C’est cette conviction qui me ramène à vous. Si vous souhaitez améliorer les conditions de vie dans le monde entier, je vous conseillerais de vous diriger non pas vers la Silicon Valley ou l’ONU, mais vers les usines.
Commencez par une immersion totale. Si vous n'avez pas de réseau sur votre marché cible, proposez vos services gratuitement ; les entrepreneurs locaux sont, à juste titre, méfiants envers les personnes extérieures non confirmées. Passez au moins six mois à travailler pour une entreprise d'exportation locale, afin d'apprendre à naviguer dans les méandres de la réglementation, à instaurer la confiance avec les fournisseurs et à vous imprégner des subtilités de la culture d'entreprise. C'est le capital le plus précieux que vous puissiez acquérir, et il ne s'apprend ni dans une note de synthèse ni dans une salle de classe d'école de commerce.

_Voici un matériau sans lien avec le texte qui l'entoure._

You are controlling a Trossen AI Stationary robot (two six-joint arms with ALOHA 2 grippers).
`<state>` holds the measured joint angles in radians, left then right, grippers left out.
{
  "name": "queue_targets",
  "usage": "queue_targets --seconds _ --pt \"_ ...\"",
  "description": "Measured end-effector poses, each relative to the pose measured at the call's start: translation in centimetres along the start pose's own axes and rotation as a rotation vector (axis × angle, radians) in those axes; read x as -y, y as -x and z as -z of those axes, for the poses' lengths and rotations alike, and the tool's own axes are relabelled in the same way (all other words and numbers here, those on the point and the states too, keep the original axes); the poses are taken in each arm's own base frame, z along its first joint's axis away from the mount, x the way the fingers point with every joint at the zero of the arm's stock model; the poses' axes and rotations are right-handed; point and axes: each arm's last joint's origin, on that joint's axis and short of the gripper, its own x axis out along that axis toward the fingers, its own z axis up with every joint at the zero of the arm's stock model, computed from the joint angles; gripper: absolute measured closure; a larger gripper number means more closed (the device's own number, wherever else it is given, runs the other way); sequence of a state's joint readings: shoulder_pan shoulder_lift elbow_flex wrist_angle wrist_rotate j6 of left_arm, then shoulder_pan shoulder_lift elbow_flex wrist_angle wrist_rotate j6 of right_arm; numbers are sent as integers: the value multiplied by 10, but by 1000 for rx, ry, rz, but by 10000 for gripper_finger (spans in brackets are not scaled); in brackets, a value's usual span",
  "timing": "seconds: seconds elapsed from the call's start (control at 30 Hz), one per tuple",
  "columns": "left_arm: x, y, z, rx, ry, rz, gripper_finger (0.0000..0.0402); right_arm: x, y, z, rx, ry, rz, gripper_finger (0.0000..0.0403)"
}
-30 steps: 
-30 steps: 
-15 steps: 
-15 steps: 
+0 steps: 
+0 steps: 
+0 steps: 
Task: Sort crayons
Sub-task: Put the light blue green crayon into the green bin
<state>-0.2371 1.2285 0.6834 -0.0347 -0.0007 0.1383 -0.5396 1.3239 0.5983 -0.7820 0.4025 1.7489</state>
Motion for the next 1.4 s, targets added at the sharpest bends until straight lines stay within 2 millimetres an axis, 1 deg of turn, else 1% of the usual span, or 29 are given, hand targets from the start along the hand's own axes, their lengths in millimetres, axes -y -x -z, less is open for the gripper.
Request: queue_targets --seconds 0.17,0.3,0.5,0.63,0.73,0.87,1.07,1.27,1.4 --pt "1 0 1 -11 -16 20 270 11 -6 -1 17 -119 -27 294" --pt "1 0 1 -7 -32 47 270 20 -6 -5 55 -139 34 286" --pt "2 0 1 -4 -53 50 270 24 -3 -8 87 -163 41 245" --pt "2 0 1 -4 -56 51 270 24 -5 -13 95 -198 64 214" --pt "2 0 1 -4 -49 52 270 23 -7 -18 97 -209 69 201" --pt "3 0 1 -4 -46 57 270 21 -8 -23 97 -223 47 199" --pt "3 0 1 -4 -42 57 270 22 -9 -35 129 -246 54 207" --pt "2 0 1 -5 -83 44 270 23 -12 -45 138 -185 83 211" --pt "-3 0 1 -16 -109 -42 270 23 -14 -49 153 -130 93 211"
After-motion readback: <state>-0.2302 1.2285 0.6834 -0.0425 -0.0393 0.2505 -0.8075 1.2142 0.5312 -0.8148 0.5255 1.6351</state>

Commencez par des projets modestes, testez rigoureusement et engagez-vous sur le long terme. Les entreprises axées sur l'exportation nécessitent une vision pluriannuelle ; se contenter de quelques essais en matière de développement ne suffit pas. Analysez les réussites en Asie et tirez-en des enseignements pour exploiter les avantages comparatifs inexploités de votre marché cible. Aujourd'hui, la plupart des entreprises des pays à faible revenu desservent des marchés locaux protégés ; le véritable enjeu est de les aider à devenir compétitives à l'échelle mondiale.
Ce chemin ne vous mènera probablement jamais sur la scène du Forum économique mondial de Davos. Vous n'aurez pas de passeport diplomatique et votre travail restera sans doute invisible aux yeux du secteur de l'aide internationale. Mais réfléchissez à ce dont le monde a réellement besoin : non pas plus de consultants en développement, mais plus d'exportateurs sans frontières – des personnes prêtes à troquer les conférences contre le travail à la chaîne, qui se rendent dans des régions où l'emploi formel est quasi inexistant et qui mettent en place les chaînes d'approvisionnement nécessaires à son développement. Dans la longue histoire de l'humanité, le développement n'a jamais été le fruit de la charité. Il est l'œuvre de ceux qui se mobilisent et exportent.
Daniel Yu est le fondateur de Wasoko, l'une des plus grandes entreprises de commerce électronique d'Afrique, et désormais le partenaire fondateur de l'Africa Jobs Fund, un nouveau programme de Renaissance Philanthropy visant à financer et à développer les filières d'exportation manufacturière africaine et la mobilité de la main-d'œuvre.